Can we please stop broadcasting user addresses? You can't use MetaMask for a health or porn based dApp

[biocrypto730]

At the most basic level the fact that you have an ETH address which is broadcasted to every single site and tracker can be used to increase the prices you see on sites like Amazon, Google, and others.

At the middlemost levels it tracks what kind of porn you watch on SpankChain and any other dApp that requires privacy to function, like a health or neuroscience based dApp. Even transferring ETH between accounts still links you back to your last known identity (which is linked to your MetaMask account) and can be used to change your rates on employment opportunities, health insurance, loan risk factors, etc based on your proclivities or health metrics.

At the highest levels it prevents you from being able to convert ETH to fiat without significant delays.

At the inception levels it sacrificies the privacy of everyone in the system because sites like Amazon, Google, PayPal, and others can link your blockchain transactions to credit card payments, thereby your identity, and the identity of the last person you transacted with -- a person who wants to remain anonymous. These identity networks can be used to identify you based on social circles. Just enabling private mode doesn't do very much at all to prevent this.

I am talking specifically about message broadcasts, not the window object which has been brought up by others. To see the message broadcasts, go to any page, open the console, and type in this code: window.addEventListener("message",function(e){console.log(e.data)}). About every 40 seconds, you'll see a message with target:inpage that contains a data object which contains your ETH address. These message broadcasts are worse than window objects because they can be picked up by any advertisement or tracker or youtube player (facebook like buttons, etc) and otherwise serve no purpose. There are plenty of other ways to interact with a chrome extension aside from communicating unique identifiers to these other companies, and they do not have anything to do with injected web3.

For example, if there really are any legacy dApps that rely on these message broadcasts (highly doubtful, would love to see), new installations of MetaMask could by default send the burn address: 0x00000000000000000 instead of a unique identifier in these message broadcasts. As suggested in a recent recent issue, users can enable their address to be broadcasted on a per-site basis (per dApp), which would change the address from the 0 address to their personal address.

These message broadcasts will significantly decrease the value of ETH over the long-term.

[biocrypto730]

Using window messages in this way is * f'd up*. It's not just a cryptocurrency problem. MetaMask is communicating unique identifiers to every frame on every website you visit. You can track users across VPNs, firefox private windows, even different devices. You should not, for example, be using BitMex from the US with MetaMask installed, because BitMex could buy metamask leakage data from practically any website on the web that might be collecting it and determine you're primarily US based, and halt your withdrawals until you provide a license or passport. That's the financial incentives at play here. And they'd probably be right

This is a major security hole in metamask that should not be ignored.

[biocrypto730]

Also please see their deceitful medium post here where they say in the headline that Private Mode will be enabled by default on November 6th:

https://medium.com/metamask/https-medium-com-metamask-breaking-change-injecting-web3-7722797916a8

Please see earlier issue which was much angrier and filed 22 days ago and still ignored.

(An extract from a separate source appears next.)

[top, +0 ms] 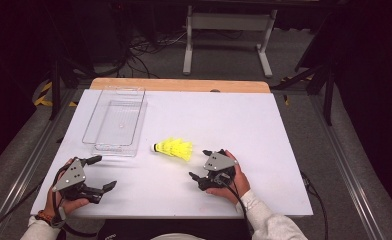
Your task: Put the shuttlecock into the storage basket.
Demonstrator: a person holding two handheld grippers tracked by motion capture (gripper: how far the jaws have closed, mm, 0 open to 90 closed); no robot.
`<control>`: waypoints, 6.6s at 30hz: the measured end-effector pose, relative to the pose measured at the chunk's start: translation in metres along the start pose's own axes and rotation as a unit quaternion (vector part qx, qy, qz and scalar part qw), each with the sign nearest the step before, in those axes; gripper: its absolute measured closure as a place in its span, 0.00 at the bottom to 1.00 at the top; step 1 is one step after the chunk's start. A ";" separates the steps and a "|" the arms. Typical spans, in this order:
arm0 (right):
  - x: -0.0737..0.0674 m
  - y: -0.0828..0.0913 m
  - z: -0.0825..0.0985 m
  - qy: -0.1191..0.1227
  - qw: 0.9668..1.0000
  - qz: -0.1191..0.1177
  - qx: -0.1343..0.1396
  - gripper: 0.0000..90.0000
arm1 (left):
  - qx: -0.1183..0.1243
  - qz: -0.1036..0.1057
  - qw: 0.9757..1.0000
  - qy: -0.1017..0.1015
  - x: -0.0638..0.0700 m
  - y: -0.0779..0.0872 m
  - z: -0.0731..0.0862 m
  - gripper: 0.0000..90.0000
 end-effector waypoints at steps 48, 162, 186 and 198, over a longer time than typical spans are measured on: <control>-0.017 -0.082 -0.028 -0.060 0.994 -0.050 -0.073 0.42 | -0.014 0.008 1.000 -0.006 0.004 -0.005 0.002 0.06; -0.013 -0.151 -0.159 -0.093 0.992 -0.016 0.084 0.98 | 0.009 0.012 1.000 0.002 0.004 0.001 -0.003 0.06; -0.043 -0.195 -0.165 -0.082 0.994 -0.046 0.054 0.98 | 0.007 0.014 1.000 0.004 0.004 0.000 -0.002 0.07; -0.044 -0.213 -0.156 -0.082 0.995 -0.055 0.023 0.98 | 0.007 0.018 1.000 0.006 0.004 0.000 -0.002 0.07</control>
Point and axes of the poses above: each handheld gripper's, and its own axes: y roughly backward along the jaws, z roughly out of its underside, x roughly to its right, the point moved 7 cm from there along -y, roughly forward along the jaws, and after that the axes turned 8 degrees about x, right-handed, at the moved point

You should not be trusting deceitful wallet software. Would you trust a deceitful exchange? MetaMask is being sketchy in an industry known for hacks -- I have filed multiple issues now and i am telling you, the only reason for broadcasting unique identifiers would be for shady stuff

[danjm]

@projectoblio So are you seeing your address in the data logged by window.addEventListener("message",function(e){console.log(e.data)}) even after private mode is enabled?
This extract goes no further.